Pros: Plug and play efficiency, great musicality, and fun!

Cons: Battery time.

Ancillary Equipment

  • Meze Empyrean
  • OBravo EAMT-2C IEMs
  • Final Sonorous III
  • FiiO FH5
  • Cayin N6ii/A01
  • Cayin N6ii/E01
  • Burson Audio Conductor 3XP
  • AudioQuest Cobalt
  • AudioQuest Red
  • AudioQuest Dragon Tail
  • Samsung S10
  • Apple X iPhone

iFi hip-dac

Retail: $149


Abbingdon N.A./iFi audio USA

105 Professional Pkwy, Suite 1506

Yorktown, VA 23693

Abbingdon N.A./iFi audio USA

1085 Blair Avenue

Sunnyvale, CA 94087


Kermit Heartsong is a published author, writer, and working screenwriter, who brings an established writer's approach/perspective to Personal HiFi reviews. Kermit has owned numerous high-end and ultra-high-end components/systems and has tested numerous pieces of audio gear over the course of his life. And he is a music lover first and foremost with regard to the types of Personal HiFi equipment that he enjoys and enjoys to review. 

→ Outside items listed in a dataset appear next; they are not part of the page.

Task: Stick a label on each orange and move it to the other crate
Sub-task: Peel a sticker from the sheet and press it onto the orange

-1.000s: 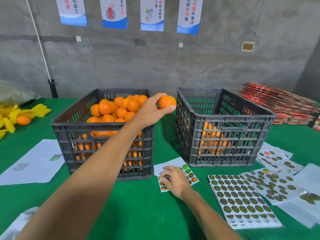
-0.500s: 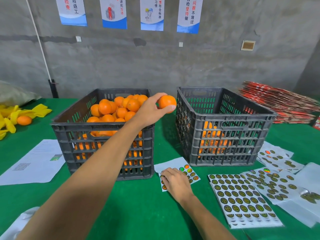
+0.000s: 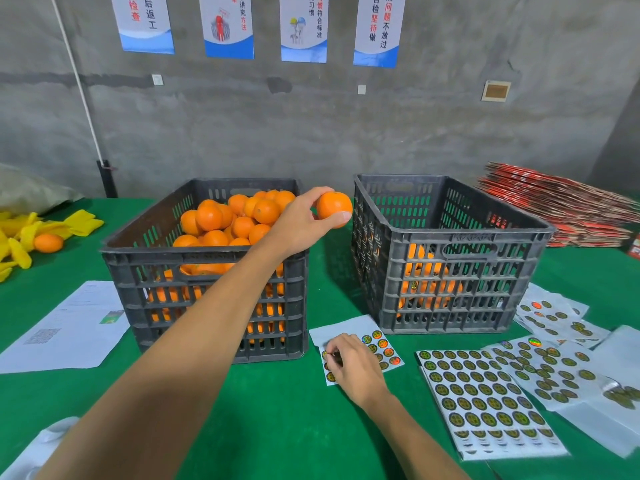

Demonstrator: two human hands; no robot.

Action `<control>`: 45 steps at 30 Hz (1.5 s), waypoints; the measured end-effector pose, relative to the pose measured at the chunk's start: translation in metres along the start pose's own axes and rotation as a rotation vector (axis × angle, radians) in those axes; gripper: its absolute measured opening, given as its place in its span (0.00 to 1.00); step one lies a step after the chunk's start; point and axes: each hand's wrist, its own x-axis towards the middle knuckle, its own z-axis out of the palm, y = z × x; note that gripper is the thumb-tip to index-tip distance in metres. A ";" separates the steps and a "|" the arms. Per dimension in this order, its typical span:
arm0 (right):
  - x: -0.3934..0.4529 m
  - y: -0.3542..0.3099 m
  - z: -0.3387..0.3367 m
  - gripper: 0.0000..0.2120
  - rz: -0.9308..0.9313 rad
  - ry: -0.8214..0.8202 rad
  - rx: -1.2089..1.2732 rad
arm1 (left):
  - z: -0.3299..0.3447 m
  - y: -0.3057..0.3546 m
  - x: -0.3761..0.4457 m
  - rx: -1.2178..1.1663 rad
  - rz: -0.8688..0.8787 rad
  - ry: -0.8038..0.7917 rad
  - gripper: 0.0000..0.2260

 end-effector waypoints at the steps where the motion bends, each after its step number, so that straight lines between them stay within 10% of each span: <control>1: 0.000 0.001 0.001 0.05 -0.002 0.000 0.006 | 0.000 0.000 0.000 0.004 0.000 0.001 0.31; 31: 0.005 -0.027 -0.014 0.13 -0.014 -0.201 -0.205 | 0.001 -0.006 0.003 -0.012 0.000 0.008 0.31; 34: 0.012 -0.027 -0.019 0.02 0.105 -0.141 0.076 | 0.000 -0.006 0.003 -0.016 -0.004 0.015 0.31; 45: 0.100 -0.066 -0.171 0.12 0.095 0.504 0.969 | 0.000 -0.017 0.010 -0.044 0.074 0.056 0.23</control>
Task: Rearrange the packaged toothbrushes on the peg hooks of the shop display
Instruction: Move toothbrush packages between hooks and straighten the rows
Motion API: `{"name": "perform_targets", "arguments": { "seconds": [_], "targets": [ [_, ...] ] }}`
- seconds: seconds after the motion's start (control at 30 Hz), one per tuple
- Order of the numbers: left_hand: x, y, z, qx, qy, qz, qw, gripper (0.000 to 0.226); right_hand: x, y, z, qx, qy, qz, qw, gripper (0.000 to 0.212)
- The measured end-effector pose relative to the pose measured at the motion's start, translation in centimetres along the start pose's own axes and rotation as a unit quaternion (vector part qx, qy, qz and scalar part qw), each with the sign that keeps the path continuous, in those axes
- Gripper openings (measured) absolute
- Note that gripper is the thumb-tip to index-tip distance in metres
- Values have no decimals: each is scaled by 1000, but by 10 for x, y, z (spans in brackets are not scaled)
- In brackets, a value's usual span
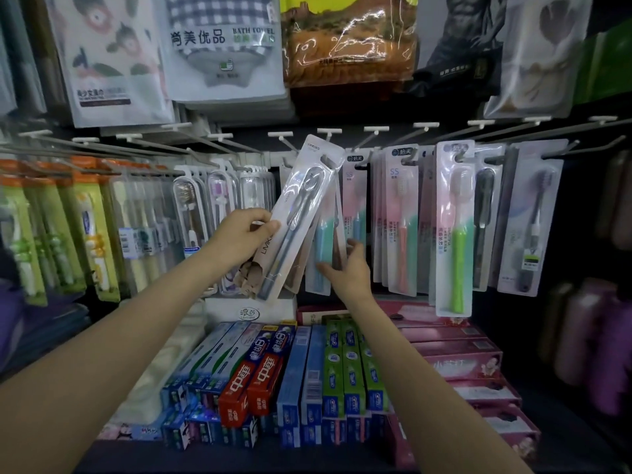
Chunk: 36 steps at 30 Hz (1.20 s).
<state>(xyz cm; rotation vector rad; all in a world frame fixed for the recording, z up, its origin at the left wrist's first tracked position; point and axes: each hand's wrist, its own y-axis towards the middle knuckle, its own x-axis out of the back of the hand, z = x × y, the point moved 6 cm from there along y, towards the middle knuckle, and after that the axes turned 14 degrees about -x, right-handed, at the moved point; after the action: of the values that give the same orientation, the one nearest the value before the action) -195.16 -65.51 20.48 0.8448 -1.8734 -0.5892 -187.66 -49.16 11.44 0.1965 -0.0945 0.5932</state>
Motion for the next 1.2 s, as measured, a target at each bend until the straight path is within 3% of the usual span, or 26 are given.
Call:
{"name": "perform_targets", "arguments": {
  "seconds": [0.2,0.37,0.47,0.57,0.67,0.83,1.0,1.1,1.2],
  "targets": [
    [1,-1,0,-4,1,5,1000,25,7,-5,7,21,-36,-40,998,52],
    [0,0,-2,-17,4,1,1000,23,33,-10,14,84,-111,-47,989,61],
    [-2,-1,0,-12,-8,-2,1000,25,45,-20,26,150,-179,-83,969,68],
    [-2,-1,1,-6,-12,3,1000,20,48,-27,30,196,-248,-131,940,51],
    [-1,-2,2,1,-17,4,1000,21,50,-26,27,189,-283,-156,927,32],
    [-3,-3,-1,-5,-14,11,1000,25,54,-34,40,226,-334,-176,898,32],
    [-2,-2,2,9,-9,6,1000,26,56,-44,56,244,-382,-99,886,45],
    [-4,-2,3,13,-13,6,1000,27,66,-44,52,162,-355,-5,921,46],
    [-9,-5,-2,17,-23,-1,1000,25,84,-45,39,101,-330,14,939,43]
  ]
}}
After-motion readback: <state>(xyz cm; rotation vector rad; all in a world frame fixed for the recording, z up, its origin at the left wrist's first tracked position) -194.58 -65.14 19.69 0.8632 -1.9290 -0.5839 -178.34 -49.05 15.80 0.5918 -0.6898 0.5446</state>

In conjunction with Positive Feedback, Kermit, as an Associate Editor for PF, will focus on Personal HiFi and Headphones for the venerable and long standing audio magazine. Kermit is currently Managing Director of AudioKey Reviews. AudioKey Reviews' mandate is to review Personal HiFi equipment from headphones to DACS to Amps/DAC to IEMs and, in doing so, to seek out that which is, above all, musical, transparent, and engaging.